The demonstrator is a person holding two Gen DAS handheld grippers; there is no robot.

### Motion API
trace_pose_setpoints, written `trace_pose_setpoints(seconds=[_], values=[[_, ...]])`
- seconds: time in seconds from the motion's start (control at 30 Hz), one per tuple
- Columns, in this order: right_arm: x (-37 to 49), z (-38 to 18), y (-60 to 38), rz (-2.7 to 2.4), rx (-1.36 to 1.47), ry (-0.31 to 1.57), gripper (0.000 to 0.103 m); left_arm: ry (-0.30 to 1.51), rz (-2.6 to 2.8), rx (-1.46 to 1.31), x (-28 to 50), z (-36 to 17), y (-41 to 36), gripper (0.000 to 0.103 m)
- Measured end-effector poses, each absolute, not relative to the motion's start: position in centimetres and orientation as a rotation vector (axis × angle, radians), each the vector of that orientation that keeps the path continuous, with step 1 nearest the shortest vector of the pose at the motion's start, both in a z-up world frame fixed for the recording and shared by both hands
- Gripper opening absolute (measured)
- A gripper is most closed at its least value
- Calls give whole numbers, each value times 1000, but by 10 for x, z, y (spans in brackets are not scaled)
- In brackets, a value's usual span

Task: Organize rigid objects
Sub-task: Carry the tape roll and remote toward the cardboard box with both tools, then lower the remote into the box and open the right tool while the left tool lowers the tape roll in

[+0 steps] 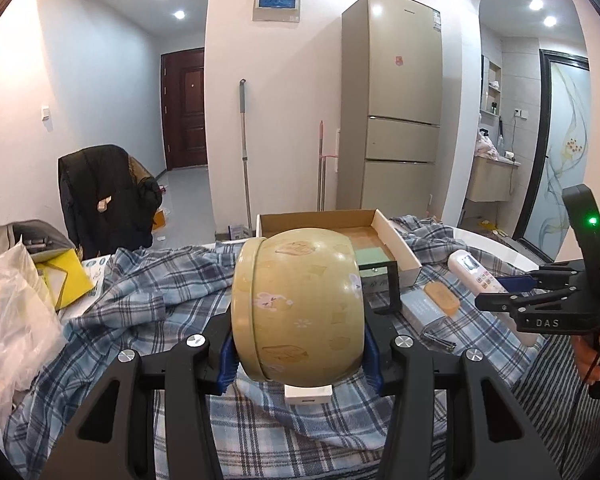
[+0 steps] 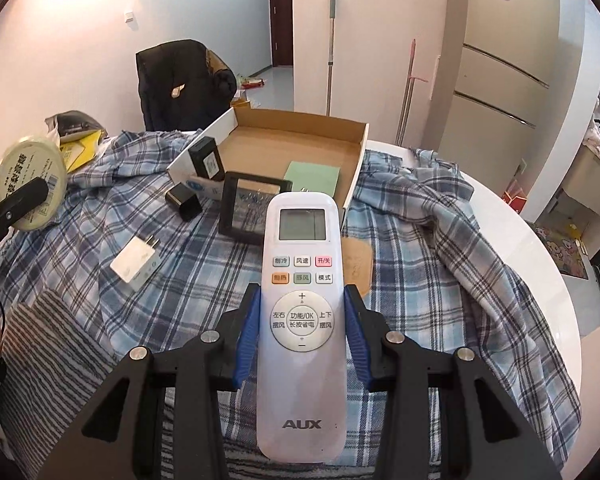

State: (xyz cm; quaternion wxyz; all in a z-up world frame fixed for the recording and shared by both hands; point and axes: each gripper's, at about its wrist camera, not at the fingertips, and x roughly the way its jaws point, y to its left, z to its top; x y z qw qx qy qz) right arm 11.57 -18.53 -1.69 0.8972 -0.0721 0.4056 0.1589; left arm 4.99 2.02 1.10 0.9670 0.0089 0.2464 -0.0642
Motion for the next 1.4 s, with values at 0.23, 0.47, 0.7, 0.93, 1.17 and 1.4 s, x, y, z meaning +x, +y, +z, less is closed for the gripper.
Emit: trace_pose_setpoints(seconds=[0.23, 0.47, 0.7, 0.93, 1.17, 1.4], values=[[142, 0, -185, 313, -125, 813, 39, 455, -87, -5, 71, 33, 27, 51], [183, 28, -180, 268, -86, 772, 39, 428, -31, -60, 113, 52, 47, 51], [221, 39, -170, 265, -68, 777, 39, 453, -41, -51, 157, 58, 49, 51], [266, 38, -140, 291, -64, 789, 39, 452, -71, -47, 200, 61, 46, 51], [315, 2, -117, 285, -34, 846, 39, 512, -99, -51, 237, 31, 41, 51], [347, -49, -124, 203, -4, 933, 39, 558, -97, -60, 251, 6, 44, 51]])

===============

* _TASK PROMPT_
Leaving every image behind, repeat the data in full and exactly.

* _SOLUTION TO THE PROBLEM_
The demonstrator is a person holding two Gen DAS handheld grippers; there is no robot.

### Motion API
trace_pose_setpoints, written `trace_pose_setpoints(seconds=[_], values=[[_, ...]])`
- seconds: time in seconds from the motion's start (control at 30 Hz), one per tuple
- Columns, in this order: right_arm: x (-37 to 49), z (-38 to 18), y (-60 to 38), rz (-2.7 to 2.4), rx (-1.36 to 1.47), ry (-0.31 to 1.57), gripper (0.000 to 0.103 m); left_arm: ry (-0.30 to 1.51), rz (-2.6 to 2.8), rx (-1.46 to 1.31), x (-28 to 50), z (-36 to 17), y (-41 to 36), gripper (0.000 to 0.103 m)
- Measured end-effector poses, each absolute, not relative to the motion's start: position in centimetres and orientation as a rotation vector (axis × angle, radians), each the vector of that orientation that keeps the path continuous, with step 1 nearest the shortest vector of the pose at the motion's start, both in a z-up world frame fixed for the recording and shared by both hands
- Gripper opening absolute (measured)
- A gripper is most closed at its least value
- Calls give whole numbers, each value times 1000, but by 10 for x, z, y (spans in brackets are not scaled)
- In brackets, a value's usual span

Task: Organize rigid objects
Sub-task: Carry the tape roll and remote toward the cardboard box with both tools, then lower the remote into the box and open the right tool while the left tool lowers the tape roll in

[+0 steps] 
[+0 steps] 

State: (xyz cm; quaternion wxyz; all in a z-up world frame fixed for the recording and shared by both hands; point and axes: each gripper's, at about its wrist camera, not at the fingertips, and x roughly the way its jaws point, y to its left, z to its top; x y z qw qx qy qz) right arm 11.57 -18.53 -1.69 0.8972 -0.0721 0.4056 0.1589; left arm 4.99 2.02 1.10 0.9670 0.0089 0.2464 -0.0642
Motion for the next 1.4 s, with values at 0.23, 0.47, 0.7, 0.93, 1.17 and 1.4 s, x, y, z meaning +x, +y, +z, less is closed for the gripper.
Emit: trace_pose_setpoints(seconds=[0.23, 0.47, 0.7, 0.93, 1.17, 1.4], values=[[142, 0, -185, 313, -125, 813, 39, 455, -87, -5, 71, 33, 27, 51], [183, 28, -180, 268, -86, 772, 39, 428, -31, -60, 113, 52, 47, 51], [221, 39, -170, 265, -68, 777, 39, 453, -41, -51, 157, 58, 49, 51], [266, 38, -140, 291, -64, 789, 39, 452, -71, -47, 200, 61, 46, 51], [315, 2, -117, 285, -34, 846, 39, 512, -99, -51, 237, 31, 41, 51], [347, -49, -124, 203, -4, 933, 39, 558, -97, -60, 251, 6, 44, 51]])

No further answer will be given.